Do you want to see a picture of a happy person?

Of course you do.

This is Gaby Hamburger from the women's lacrosse team, with her advisor Alain Kornheiser, who is also an Athletic Fellow with the men's hockey team. They are following what apparently is a Princeton tradition of jumping into the fountain after handing in a senior thesis. 

Gaby, by the way, is an Operations Research and Financial Engineering major. Her thesis is entitled “It’s Electric! Optimizing Electric Vehicle Charging Through Tariffs.”

Had TigerBlog gone to Princeton, he would probably have told you the story many times about how he procrastinated on his senior thesis and had to scramble to get it done by writing 50 pages in the last two days or so. 

He's often thought about what he might have written a thesis on had it been required at Penn. Or if he'd gone to Princeton. He's always figured it would have been one of three subjects.

First, and most likely, would have been the Holocaust. He's not 100 percent sure what the specifics would have been, but he's always thought that would have been his starting point. 

If that was too emotional, then he might have gone with the Battle of Gettysburg from the Civil War. That was always very interesting to him. 

Lastly, he might have written the history of women's athletics at Princeton, but he decided to hold off on that for a few decades. 

It's interesting for him to think about how much that is taught in history classes today hadn't happened yet when he was in college. Interesting. Scary. Same thing. 

This is thesis month for Princeton's seniors. As much as TB has been a part of the fabric of the University for as long as he has, he still never got to experience what it was actually like to be an undergrad. One of the things that he missed out on was what it was like to write a senior thesis.

This is what the University website says about the senior thesis:

Writing a thesis encourages the self-confidence and high ambitions that come from mastering a difficult challenge. It fosters the development of specific skills and habits of mind that augur well for future success. No wonder generations of graduates look back on the senior thesis as the most valuable academic component of their Princeton experience.

That makes sense. TB isn't sure when it first became a Princeton requirement. The online directory of senior theses goes back to 1924. There's a reference in the June 1880 Princeton Press about the senior thesis topics of some of the graduates.

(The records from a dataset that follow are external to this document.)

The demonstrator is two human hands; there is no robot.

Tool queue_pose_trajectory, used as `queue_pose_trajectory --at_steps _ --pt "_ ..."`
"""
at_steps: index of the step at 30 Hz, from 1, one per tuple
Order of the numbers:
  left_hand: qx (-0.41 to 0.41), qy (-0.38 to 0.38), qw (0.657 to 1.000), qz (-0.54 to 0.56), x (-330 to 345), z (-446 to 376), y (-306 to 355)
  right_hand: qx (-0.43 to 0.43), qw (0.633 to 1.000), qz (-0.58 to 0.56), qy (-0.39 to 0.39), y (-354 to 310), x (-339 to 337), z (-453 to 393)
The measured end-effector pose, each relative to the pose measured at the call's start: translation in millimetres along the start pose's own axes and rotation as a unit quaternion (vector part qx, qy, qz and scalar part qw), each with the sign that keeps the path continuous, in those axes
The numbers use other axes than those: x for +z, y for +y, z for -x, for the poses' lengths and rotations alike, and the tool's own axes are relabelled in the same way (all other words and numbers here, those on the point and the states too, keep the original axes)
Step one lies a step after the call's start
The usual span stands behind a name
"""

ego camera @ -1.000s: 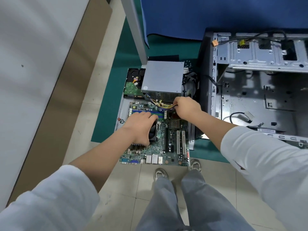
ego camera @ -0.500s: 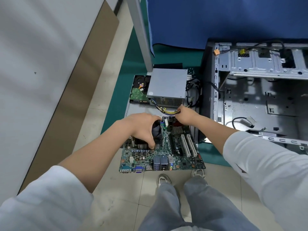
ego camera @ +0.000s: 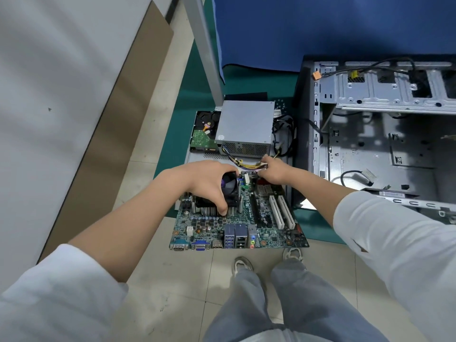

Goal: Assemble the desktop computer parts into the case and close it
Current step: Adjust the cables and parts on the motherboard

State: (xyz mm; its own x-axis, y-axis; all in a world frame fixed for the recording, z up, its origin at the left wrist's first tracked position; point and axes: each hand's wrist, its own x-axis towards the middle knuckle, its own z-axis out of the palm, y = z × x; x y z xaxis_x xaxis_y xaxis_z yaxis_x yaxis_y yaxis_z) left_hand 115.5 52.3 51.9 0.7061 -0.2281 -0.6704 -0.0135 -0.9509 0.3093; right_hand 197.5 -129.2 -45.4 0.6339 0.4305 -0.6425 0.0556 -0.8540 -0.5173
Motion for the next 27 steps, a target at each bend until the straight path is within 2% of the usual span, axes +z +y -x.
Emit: queue_pose_trajectory --at_steps 4,8,12,22,27 --pt "0.008 -0.008 0.999 0.043 -4.2 2.8 3.4 0.012 0.999 -0.034 0.013 -1.0 -4.2 -0.6" --pt "0.019 -0.002 0.998 0.057 -10.1 9.7 4.3 0.007 0.999 0.035 0.001 -1.4 -6.7 3.5" --pt "0.033 0.004 0.999 0.029 -14.3 18.2 9.7 -0.021 0.993 0.11 0.03 -5.1 -13.1 9.1" --pt "0.075 0.091 0.991 -0.064 -54.6 57.8 27.8 -0.12 0.977 0.1 0.143 -20.3 -57.4 52.2" --pt "0.105 0.114 0.985 -0.081 -78.5 63.3 59.9 -0.134 0.972 0.083 0.173 -5.5 -99.5 83.0"
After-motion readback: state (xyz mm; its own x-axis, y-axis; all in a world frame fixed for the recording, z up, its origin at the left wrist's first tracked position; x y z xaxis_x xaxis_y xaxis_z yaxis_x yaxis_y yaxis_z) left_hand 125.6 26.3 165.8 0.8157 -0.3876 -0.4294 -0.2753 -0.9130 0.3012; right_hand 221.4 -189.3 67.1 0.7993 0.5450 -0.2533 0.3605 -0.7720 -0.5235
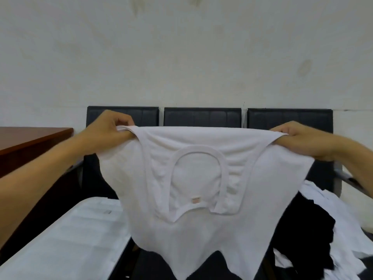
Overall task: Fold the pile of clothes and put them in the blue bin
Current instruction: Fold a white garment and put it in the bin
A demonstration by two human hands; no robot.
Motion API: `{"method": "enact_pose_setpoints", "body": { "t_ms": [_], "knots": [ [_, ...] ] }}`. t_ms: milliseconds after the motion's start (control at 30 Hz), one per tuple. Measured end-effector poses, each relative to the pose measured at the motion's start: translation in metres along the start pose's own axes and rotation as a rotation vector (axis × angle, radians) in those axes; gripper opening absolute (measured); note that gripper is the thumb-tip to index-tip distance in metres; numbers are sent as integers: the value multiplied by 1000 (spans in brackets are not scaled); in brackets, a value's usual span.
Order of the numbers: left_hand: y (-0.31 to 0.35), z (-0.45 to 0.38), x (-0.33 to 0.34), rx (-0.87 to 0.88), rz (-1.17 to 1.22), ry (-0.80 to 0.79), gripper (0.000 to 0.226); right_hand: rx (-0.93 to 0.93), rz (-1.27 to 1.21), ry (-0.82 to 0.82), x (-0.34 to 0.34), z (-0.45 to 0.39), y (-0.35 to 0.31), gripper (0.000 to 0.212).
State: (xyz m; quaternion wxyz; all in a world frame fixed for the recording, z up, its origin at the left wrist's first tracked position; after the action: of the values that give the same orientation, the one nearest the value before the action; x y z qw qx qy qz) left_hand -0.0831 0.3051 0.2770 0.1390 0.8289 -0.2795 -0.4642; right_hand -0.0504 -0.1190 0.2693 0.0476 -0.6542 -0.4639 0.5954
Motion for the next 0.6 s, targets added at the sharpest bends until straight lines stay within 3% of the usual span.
{"method": "enact_pose_setpoints", "body": {
  "t_ms": [67,133,167,233,367,500,600],
  "knots": [
    [-1,5,-1,-2,45,-124,14,48,-91,-85,-3,4,10,23],
    [-4,10,3,-14,37,-239,50,93,-169,-182,-4,5,24,25],
    [-8,9,5,-30,30,-270,67,117,-184,-245,-4,3,30,41],
    [-18,6,15,-88,43,-333,78,175,-189,-316,-1,-4,51,68],
    [-60,-7,74,-268,23,-509,65,289,-171,-370,40,-42,106,31],
    [-121,-17,157,-375,-85,-628,13,361,-30,-499,107,-72,174,23],
    [-179,-14,227,-340,-243,-643,22,284,180,-508,168,-98,240,23]
  ]
}}
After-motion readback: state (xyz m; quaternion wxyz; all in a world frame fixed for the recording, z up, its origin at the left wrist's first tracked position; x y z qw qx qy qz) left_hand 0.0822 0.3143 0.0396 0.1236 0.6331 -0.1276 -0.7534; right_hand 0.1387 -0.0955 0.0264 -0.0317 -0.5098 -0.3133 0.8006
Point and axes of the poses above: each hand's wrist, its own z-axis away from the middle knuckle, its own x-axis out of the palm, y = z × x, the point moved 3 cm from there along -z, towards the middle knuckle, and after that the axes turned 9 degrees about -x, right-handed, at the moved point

Here were some from that 1880 newspaper:

The Decline of American Statesmanship.
Nihilism.
From Aristotle to Descartes. 

Had TB graduated 100 years before he did and gone to Princeton, he still could have written about Gettysburg.

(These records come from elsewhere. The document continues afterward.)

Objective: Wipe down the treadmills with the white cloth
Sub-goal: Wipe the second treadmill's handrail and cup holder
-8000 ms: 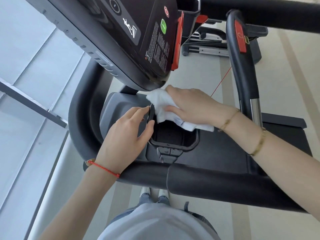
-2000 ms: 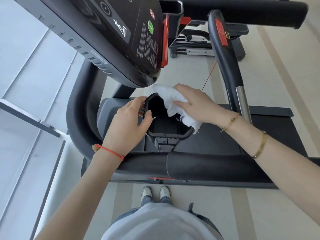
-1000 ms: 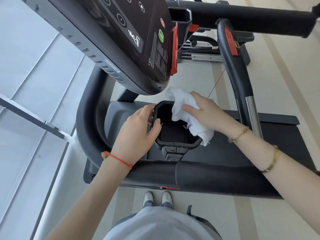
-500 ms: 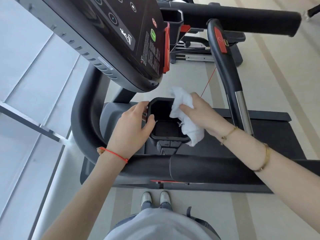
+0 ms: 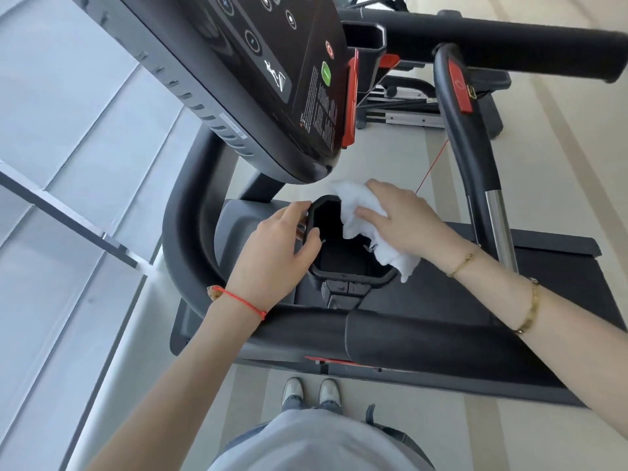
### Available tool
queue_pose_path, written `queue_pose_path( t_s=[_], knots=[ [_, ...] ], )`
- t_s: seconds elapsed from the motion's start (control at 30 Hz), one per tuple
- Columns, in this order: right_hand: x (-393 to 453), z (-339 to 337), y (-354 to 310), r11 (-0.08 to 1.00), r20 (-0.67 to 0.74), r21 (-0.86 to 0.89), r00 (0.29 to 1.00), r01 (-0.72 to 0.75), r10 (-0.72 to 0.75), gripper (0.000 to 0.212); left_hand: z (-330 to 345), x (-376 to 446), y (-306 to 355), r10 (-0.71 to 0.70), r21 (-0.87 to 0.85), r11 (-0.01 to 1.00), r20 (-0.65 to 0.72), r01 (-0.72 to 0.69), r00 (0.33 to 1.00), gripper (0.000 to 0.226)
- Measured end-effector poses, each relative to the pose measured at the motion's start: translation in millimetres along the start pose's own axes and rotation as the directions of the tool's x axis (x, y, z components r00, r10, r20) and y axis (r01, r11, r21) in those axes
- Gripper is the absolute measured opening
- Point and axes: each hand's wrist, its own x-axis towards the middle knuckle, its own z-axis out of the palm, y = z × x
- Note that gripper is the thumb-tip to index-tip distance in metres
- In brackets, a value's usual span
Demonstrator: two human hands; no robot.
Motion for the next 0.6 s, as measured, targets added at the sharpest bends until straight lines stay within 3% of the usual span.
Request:
queue_pose_path(
  t_s=[0.07,0.17,0.23,0.4,0.5,0.6],
  knots=[
    [14,0,-7,0.976,0.026,-0.157,0.988,0.152,-0.149,0.024,0,0,1,0.001,-0.012,1.0,-0.013,-0.001,1.0,0.039],
    [25,3,-16,0.937,0.069,-0.213,0.961,0.276,-0.267,0.029,1,0,0,0.024,-0.006,1.0,-0.04,-0.024,0.999,0.024],
    [25,3,-15,0.938,0.059,-0.204,0.96,0.279,-0.273,0.032,2,0,0,0.025,-0.001,1.0,-0.04,-0.025,0.999,0.022],
    [7,-2,10,0.982,0.064,-0.105,0.986,0.16,-0.153,0.025,0,0,0,-0.015,-0.007,1.0,0.01,0.015,1.0,0.046],
    [-3,-3,24,0.993,0.096,-0.038,0.99,0.11,-0.106,0.019,-1,-1,1,-0.022,-0.012,1.0,0.023,0.022,0.999,0.043],
    [5,-6,18,0.975,0.151,-0.138,0.977,0.174,-0.153,0.023,-1,0,0,-0.028,-0.016,0.999,0.021,0.028,0.999,0.04]
  ],
)
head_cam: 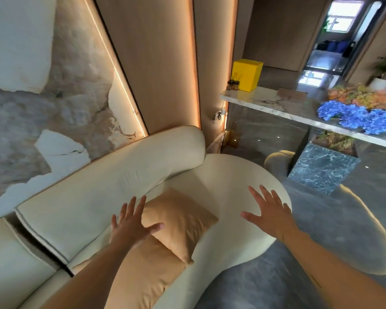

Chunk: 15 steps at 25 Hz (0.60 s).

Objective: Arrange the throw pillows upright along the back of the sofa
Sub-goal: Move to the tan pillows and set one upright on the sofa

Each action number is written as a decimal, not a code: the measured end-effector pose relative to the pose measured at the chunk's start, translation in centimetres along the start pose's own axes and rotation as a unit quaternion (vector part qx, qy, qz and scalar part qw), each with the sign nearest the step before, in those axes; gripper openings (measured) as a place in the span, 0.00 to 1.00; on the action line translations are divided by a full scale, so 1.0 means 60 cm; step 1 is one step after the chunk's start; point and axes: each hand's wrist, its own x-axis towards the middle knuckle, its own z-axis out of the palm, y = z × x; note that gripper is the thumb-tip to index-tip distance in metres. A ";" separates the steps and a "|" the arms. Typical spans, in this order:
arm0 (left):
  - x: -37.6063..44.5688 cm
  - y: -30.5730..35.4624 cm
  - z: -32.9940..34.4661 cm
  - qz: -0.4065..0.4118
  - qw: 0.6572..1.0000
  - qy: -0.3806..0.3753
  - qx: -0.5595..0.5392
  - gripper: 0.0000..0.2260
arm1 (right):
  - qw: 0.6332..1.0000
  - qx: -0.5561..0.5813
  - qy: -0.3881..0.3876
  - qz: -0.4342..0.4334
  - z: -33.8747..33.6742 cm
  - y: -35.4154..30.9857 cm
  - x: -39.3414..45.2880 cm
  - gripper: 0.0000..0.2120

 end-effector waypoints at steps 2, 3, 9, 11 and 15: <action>0.043 0.007 0.001 -0.012 1.000 0.007 -0.002 0.54 | 1.000 0.002 -0.009 -0.008 -0.004 -0.006 0.073 0.43; 0.068 0.011 0.000 -0.020 1.000 0.012 -0.005 0.54 | 1.000 0.008 -0.008 -0.012 -0.008 -0.011 0.110 0.43; 0.146 0.007 -0.007 -0.091 0.995 0.021 -0.021 0.54 | 0.995 0.013 -0.050 -0.089 -0.001 -0.060 0.296 0.42; 0.158 0.000 -0.007 -0.126 0.991 0.028 -0.026 0.53 | 0.990 0.017 -0.066 -0.121 0.007 -0.084 0.356 0.41; 0.173 -0.002 0.015 -0.214 0.974 0.058 -0.040 0.53 | 0.976 0.012 -0.092 -0.195 0.025 -0.118 0.473 0.42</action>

The directory that TB mentioned above is one of his favorite websites. You can find out pretty much anyone's thesis. 

TB's favorite former women's soccer player Tyler Lussi's: Exercising Their Equality: Coeducation and Athletics at Princeton University after 1969. He's read a lot of that one. 

Who else? 

Dick Kazmaier? The Company and the Union: A Case Study.

Helena Novakova and Margie Gengler Smith (the first two women athletes)? Nature in the Works of I.S. Turgenev (Novakova) and A Survey of Yellow Journalism and Its Effect on America's Involvement in the Cuban Crisis and Spanish-American War (Gengler Smith).

Amy Richlin (she was the first woman to win the Class of 1916 Cup as the senior athlete in the highest academic standing at graduation)? Defense Problems in the Roman Occupation of Britain, A.D. 43-197.

Ford Family Director of Athletics John Mack? Where Do I Stand: Student Evaluation of Self and Peer Academic Ability. 

In a thesis foreshadow, Mack's predecessor, Mollie Marcoux Samaan, wrote hers on: The Social Construction of Sport and Gender: A History of Women in Golf, 1890-1955. 

There was one from the Class of 1953 entitled "Skimmer Burns," which TB assumes was well-written: It was John McPhee's.

You can access the directory HERE.

This is a very stressful time for seniors. For senior spring athletes, finishing the thesis is balanced with competing in your final season. 

To everyone finishing theirs this month, good luck, and congratulations. 

Any time TB has ever spoken to a senior who has just handed in a thesis, the reaction is always the same. It's an incredible combination of relief, satisfaction, joy and euphoria.

As much work as it would have been, TB wishes he knew the feeling.

1 comment:

George Clark said...

Glad you waited on the history of women's athletics. You had a lot more material! Great job too, by the way.